On Wednesday, March 11 at 6pm, Stewart will be giving a public reading at Point Park University. Read all about it:
BESTSELLING NOVELIST STEWART O’NAN TO LEAD MASTER CLASS AT POINT PARK
Stewart O’Nan is the latest award-winning author to be a part of the Point Park University Writers’ Series. He will teach a master class exclusively for Point Park students March 11, 2015, and then will lead a public reading at 6 p.m. in Lawrence Hall 200.
Maureen Corrigan and Stewart O’Nan on Writers on Writing

Maureen Corrigan, author and NPR book critic, talks to co-host Nicole Nelson about her latest book, So We Read On: How The Great Gatsby Came To Be And Why It Endures, as well as what some of Fitzgerald’s revisions left behind in earlier drafts of the novel, the importance of water imagery in the book, and her experience retracing some of the author’s steps. In the second half, Stewart O’Nan discusses his latest novel West of Sunset, which fictionalizes the last chapter of Fitzgerald’s life, the Hollywood years. He talks about coming late to appreciate Fitzgerald himself, what kind of research was required to immerse himself in the world of Hollywood in the late 1930s, and how his experience writing narrative nonfiction helped create a world that served both history and his character. (Broadcast date: February 25, 2015)
Washington Post Video: Book World Editor Ron Charles speaks with bestselling author Stewart O’Nan
The Washington Post Book Club presents an exclusive interview with author Stewart O’Nan as he discusses his latest novel and Book Club fiction pick for February, “West of Sunset” with Book World Editor Ron Charles. Leading up to the interview, Book Club members had the opportunity to submit questions to O’Nan about “West of Sunset” and some are addressed in the conversation.
Learn more about The Washington Post Book Club and join the conversation surrounding monthly picks in fiction and nonfiction online.
Read the review of Stewart O’Nan’s “West of Sunset” in Book World.
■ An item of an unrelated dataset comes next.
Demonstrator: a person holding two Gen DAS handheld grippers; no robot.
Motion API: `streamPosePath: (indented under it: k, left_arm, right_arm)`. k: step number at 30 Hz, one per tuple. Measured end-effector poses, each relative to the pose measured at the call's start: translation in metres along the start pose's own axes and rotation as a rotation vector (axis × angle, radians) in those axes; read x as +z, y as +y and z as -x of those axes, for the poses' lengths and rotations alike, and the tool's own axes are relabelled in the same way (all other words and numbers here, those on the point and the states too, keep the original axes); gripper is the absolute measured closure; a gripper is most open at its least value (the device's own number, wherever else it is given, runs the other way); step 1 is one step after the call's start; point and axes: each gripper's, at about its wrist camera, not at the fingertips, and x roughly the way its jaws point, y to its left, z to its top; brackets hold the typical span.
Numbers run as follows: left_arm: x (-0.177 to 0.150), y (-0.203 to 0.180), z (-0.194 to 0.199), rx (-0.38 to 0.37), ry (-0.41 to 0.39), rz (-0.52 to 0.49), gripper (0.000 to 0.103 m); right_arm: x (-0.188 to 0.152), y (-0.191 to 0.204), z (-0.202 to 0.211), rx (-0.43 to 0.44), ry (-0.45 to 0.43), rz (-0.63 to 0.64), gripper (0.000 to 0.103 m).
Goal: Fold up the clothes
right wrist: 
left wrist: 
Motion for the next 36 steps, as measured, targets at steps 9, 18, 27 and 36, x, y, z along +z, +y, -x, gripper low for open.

Two More Reviews of West of Sunset

From The New York Times Book Review:
It’s Zelda Fitzgerald, whose mental breakdowns had taken her to an asylum in Asheville, N.C., who gives the novel depth and poignancy. The book begins with Fitzgerald visiting her on their 17th wedding anniversary, just before heading west. The woman he sees, in her late 30s, is hard to recognize as the Zelda of legend. She is “pinched and haggard, cronelike, her smile ruined by a broken tooth.” After moving to Hollywood, he pays several visits back East, each time noticing how Zelda has changed: She has gained weight, her hair has been dyed an unflattering brown, her frumpy clothes are hospital donations. He monitors her for signs. Is she stable or is she once again seeing the Archangel Michael? They pretend to each other and to themselves that they might actually live together again. O’Nan is most convincing when he conveys the heartbreaking guilt Fitzgerald feels about having left Zelda behind in so many ways.
From Tuscaloosa News:
‘West of Sunset’ is a Fitzgerald tale
Sophisticated, witty remarks and entertaining anecdotes are always welcome, but O’Nan’s real achievement in “West of Sunset” is not the story, exactly. O’Nan gives us, convincingly, Fitzgerald’s state of mind: his remorse over past foolishness, his determination to succeed at screenwriting, even though it did not come naturally to him, his desperate need to redeem himself as a fiction writer and to create for his life, in the theatrical sense, one more act.We see him absorbing, day after day, the feel, color, mood of studio life, the telling details for the Hollywood novel which was to launch his comeback. “The Last Tycoon” had as protagonist the bold, innovative producer Irving Thalberg, who had died in 1936 at 37 years old and whom Fitzgerald admired hugely.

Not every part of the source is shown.